** What to produce **
Please copy each line of the listing that includes the string "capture".

** Entries supplied **

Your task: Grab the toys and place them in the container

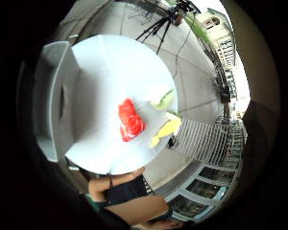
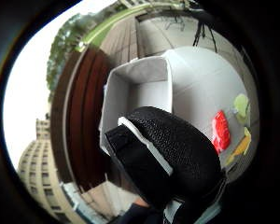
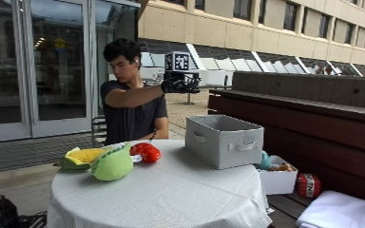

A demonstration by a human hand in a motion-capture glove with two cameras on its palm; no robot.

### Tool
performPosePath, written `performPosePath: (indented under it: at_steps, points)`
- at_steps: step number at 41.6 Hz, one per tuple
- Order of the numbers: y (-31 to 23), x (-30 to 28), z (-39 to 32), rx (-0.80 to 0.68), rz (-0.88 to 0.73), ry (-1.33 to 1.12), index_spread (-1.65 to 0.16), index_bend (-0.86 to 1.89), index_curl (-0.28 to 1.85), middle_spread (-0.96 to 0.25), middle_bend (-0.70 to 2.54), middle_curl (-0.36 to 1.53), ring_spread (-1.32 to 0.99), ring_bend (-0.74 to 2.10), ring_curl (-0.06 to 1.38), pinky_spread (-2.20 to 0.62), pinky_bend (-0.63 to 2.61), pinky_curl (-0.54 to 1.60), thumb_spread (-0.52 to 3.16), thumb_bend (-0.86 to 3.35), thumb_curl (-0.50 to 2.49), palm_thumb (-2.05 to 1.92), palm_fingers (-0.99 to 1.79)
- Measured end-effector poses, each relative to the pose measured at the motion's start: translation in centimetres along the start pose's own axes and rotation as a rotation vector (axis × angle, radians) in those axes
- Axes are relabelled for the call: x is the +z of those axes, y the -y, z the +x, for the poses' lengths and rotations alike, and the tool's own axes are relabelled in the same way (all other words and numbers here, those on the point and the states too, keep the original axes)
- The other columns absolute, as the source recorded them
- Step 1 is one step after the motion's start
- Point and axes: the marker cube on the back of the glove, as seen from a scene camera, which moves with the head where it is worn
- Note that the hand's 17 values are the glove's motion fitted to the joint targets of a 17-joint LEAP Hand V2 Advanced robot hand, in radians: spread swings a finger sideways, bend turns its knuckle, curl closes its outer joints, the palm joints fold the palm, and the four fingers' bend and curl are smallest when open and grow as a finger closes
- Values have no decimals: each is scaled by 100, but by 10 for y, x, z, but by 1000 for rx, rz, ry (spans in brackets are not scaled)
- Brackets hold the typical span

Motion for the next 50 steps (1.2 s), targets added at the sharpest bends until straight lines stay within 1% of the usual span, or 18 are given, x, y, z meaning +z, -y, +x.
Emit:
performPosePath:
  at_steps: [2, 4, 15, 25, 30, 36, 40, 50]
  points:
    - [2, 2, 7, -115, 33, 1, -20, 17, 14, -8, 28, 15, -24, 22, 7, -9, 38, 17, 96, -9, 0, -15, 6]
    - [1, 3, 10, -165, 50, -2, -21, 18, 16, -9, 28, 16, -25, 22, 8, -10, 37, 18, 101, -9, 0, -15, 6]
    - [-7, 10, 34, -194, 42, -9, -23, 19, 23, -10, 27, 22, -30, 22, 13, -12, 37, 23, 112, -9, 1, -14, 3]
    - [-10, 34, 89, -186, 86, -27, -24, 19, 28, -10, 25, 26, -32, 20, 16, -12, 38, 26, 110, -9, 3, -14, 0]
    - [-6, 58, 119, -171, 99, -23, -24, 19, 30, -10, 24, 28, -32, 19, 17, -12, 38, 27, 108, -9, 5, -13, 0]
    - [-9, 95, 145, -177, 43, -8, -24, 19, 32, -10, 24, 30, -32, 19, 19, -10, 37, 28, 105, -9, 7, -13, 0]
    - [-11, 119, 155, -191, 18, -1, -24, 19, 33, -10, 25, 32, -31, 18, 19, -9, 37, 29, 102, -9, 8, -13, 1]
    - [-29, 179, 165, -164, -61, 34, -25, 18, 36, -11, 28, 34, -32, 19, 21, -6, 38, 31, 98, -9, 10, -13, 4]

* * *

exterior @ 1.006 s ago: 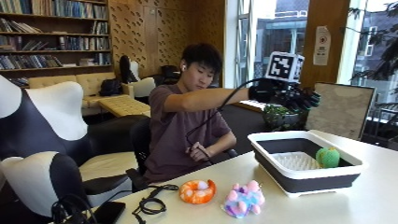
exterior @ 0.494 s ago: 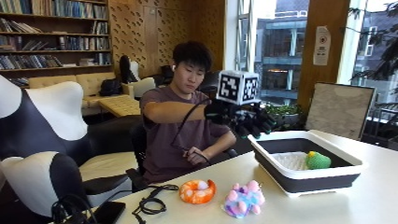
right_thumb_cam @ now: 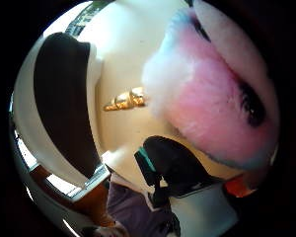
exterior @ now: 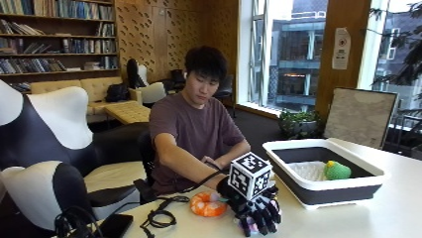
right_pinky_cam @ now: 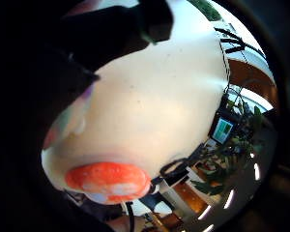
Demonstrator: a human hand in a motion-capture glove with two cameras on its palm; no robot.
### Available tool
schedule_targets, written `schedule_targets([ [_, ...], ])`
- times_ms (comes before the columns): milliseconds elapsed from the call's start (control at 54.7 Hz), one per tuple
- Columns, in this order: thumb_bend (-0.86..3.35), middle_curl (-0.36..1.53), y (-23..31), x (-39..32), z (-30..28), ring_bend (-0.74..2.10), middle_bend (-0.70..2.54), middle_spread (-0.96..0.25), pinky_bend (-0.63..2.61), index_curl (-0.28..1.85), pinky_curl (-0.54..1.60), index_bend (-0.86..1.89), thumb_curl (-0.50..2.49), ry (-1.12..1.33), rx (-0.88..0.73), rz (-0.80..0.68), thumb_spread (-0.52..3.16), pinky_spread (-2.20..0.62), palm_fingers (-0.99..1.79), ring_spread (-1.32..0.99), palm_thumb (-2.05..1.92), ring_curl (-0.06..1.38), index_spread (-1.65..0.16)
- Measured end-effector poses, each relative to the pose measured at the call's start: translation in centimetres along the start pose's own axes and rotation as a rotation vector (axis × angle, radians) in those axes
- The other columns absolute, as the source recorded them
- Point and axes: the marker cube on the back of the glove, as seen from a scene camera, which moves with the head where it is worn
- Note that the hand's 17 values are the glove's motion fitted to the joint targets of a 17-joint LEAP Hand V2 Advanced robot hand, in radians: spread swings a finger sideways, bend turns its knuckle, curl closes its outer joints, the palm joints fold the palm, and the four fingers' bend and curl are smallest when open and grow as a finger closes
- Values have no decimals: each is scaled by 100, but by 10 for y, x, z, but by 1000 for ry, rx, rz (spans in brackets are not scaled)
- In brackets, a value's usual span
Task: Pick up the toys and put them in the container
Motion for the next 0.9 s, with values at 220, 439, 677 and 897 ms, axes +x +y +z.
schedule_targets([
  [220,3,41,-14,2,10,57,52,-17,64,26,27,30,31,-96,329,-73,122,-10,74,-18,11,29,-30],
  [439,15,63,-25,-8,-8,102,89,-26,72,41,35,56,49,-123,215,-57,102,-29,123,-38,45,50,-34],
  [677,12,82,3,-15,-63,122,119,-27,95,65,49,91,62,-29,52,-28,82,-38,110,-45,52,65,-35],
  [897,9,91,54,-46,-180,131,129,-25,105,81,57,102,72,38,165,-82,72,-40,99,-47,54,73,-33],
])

** Exercise answer **
A demonstration by a human hand in a motion-capture glove with two cameras on its palm; no robot.
Demonstrator: a human hand in a motion-capture glove with two cameras on its palm; no robot.

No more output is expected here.